After becoming a cadet with the East India Company (EIC) in 1780, Turner was subsequently promoted to ensign. Promotion followed to lieutenant on 8 August 1781 and to regimental captain on 18 March 1799. In February 1782, news having reached the headquarters of the EIC in Calcutta of the reincarnation of the Panchen Lama, Warren Hastings proposed despatching a mission to Tibet with a message of congratulation designed to strengthen the amicable relations established by George Bogle during his 1774 visit to Tibet. With the assent of the EIC Court of Directors, Turner was appointed chief of the Tibet mission on 9 January 1783 with fellow EIC employee and amateur artist Samuel Davis as "Draftsman and Surveyor".[1] Following the route previously taken by Bogle, Turner arrived in Bhutan in June 1783 and stayed at the summer place of the Druk Desi, the country's ruler until 8 September. He then moved on to arrive at Shigatse in Tibet's Tsang Province on 22 September 1783 where an audience with the infant Panchen Lama followed on 4 December.
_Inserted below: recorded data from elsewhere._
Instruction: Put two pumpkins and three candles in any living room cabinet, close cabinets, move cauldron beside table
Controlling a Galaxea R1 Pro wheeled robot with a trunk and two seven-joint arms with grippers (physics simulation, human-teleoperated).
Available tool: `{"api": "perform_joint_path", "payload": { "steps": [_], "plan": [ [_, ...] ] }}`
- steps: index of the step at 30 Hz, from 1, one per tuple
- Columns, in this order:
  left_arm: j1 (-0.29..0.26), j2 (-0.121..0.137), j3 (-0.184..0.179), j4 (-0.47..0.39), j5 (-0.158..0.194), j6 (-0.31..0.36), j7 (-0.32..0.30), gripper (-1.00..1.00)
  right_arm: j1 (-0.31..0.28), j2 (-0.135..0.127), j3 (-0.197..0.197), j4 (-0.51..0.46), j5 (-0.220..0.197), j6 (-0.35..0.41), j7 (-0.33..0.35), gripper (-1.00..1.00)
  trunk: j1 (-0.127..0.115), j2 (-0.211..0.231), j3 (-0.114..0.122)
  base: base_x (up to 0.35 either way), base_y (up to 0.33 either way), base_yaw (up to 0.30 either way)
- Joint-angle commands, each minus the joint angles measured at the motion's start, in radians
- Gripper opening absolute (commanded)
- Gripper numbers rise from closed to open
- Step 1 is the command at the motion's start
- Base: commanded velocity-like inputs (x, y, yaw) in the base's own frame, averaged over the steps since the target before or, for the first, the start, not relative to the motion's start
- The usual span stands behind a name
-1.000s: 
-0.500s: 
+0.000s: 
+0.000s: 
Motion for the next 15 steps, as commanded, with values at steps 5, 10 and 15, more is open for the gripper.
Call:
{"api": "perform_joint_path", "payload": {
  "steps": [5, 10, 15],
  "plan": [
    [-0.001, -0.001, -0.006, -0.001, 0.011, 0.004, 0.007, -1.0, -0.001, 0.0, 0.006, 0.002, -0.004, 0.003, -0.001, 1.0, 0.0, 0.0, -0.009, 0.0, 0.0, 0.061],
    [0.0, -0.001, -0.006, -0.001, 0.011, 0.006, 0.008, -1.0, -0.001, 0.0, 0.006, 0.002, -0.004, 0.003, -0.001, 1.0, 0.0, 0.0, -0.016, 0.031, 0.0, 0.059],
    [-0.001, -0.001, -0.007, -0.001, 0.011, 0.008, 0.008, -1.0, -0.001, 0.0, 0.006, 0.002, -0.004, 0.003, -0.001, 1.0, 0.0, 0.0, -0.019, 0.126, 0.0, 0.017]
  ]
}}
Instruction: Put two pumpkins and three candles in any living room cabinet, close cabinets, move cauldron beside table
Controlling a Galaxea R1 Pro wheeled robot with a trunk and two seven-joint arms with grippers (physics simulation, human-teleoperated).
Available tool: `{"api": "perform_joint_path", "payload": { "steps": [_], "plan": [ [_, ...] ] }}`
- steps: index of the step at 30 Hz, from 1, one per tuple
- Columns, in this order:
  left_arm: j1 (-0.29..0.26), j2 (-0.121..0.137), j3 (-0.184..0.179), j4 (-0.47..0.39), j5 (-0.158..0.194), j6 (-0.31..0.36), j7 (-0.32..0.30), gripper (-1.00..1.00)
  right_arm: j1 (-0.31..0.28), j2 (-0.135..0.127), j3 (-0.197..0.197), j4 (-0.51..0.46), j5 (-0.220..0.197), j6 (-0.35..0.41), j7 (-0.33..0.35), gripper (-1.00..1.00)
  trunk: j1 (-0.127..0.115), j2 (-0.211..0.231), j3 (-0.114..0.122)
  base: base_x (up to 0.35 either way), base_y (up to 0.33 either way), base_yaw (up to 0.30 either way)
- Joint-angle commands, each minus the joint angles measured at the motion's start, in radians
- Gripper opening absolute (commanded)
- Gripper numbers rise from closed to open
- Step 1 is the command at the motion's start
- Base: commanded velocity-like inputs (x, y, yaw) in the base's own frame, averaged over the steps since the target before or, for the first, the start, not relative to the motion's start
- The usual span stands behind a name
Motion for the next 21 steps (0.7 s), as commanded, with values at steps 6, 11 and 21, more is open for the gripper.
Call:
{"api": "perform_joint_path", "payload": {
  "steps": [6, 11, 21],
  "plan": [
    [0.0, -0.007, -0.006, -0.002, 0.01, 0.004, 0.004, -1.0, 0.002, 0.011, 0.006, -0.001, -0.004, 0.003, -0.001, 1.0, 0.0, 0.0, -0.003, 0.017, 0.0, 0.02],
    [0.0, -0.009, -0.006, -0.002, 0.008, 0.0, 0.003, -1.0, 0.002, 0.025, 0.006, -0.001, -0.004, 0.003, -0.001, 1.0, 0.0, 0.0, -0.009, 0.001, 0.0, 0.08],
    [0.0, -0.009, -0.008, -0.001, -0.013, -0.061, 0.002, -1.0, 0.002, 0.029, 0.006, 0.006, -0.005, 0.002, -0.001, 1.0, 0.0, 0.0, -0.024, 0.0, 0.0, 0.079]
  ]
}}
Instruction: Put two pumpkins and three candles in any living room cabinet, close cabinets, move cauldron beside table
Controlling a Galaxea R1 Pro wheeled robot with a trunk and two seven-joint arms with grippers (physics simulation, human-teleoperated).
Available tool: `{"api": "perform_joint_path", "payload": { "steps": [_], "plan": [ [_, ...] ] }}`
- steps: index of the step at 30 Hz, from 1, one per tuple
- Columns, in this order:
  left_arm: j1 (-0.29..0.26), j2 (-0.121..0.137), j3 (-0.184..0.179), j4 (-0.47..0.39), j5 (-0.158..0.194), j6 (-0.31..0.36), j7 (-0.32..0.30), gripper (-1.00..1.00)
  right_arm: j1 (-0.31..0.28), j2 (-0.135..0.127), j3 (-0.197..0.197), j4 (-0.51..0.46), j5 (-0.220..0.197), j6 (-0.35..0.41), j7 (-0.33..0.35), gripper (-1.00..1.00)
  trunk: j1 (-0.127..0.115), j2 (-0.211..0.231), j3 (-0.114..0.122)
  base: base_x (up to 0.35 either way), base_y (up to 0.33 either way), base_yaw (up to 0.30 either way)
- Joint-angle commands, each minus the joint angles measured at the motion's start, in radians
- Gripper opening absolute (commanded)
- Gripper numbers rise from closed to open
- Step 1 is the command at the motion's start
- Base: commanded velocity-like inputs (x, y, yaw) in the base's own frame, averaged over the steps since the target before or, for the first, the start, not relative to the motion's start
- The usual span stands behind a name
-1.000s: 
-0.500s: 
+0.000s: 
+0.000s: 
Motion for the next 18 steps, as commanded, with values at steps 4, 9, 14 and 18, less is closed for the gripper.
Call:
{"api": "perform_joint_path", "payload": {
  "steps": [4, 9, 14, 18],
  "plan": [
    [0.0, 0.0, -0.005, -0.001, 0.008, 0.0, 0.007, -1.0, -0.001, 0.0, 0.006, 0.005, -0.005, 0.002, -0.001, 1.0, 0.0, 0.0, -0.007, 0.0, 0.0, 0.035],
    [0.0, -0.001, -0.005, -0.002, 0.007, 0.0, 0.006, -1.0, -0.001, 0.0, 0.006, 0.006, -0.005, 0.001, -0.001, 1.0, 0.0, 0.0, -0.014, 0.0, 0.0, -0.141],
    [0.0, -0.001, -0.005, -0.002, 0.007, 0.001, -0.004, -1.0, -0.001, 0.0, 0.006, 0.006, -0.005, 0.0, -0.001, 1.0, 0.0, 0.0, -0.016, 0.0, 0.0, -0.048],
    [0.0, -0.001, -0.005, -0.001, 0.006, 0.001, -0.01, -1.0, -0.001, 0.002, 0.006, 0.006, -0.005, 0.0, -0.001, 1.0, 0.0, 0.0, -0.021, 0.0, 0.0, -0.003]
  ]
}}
Turner returned to the Governor-General's camp at Patna in 1784 where he reported that although unable to visit the Tibetan capital at Lhasa, he had received a promise that merchants sent to the country from India would be encouraged.[2] For his efforts in Bhutan and Tibet, Turner received the sum of £500.00 from the EIC.[3]
Turner served with distinction at the first Siege of Seringapatam in 1792 in command of a troop of Governor-General Lord Cornwallis' bodyguard of cavalry and later carried out a mission to the court of Tipu Sultan.[3] He accumulated a large amount of wealth in India and after a spell as a captain in the EIC's 3rd European regiment he returned to Europe where he purchased a country seat in Gloucestershire.
On 15 January 1801 he was elected a fellow of the Royal Society then on 21 December the same year, while walking at night in the neighbourhood of Fetter Lane, London, he was seized with a paralytic stroke, and was taken to the workhouse in Shoe Lane. His name and address in St. James's Place were found; but he was too ill to be moved, and died on 2 January 1802. Buried in St James's Church, Piccadilly, his property in Gloucestershire went to his sisters, one of whom married Joseph White, Regius Professor of Hebrew at the University of Oxford.[4]
Turner was the author of An Account of an Embassy to the Court of the Teshoo Lama in Tibet, containing a Narrative of a Journey through Bootan and part of Tibet, which was published in London in 1800. A French translation published in Paris followed the same year followed by a German translation at Berlin and Hamburg the next year. The book was the first account of a visit to Tibet by a British author as the accounts of Bogle and Manning were not published until 1875.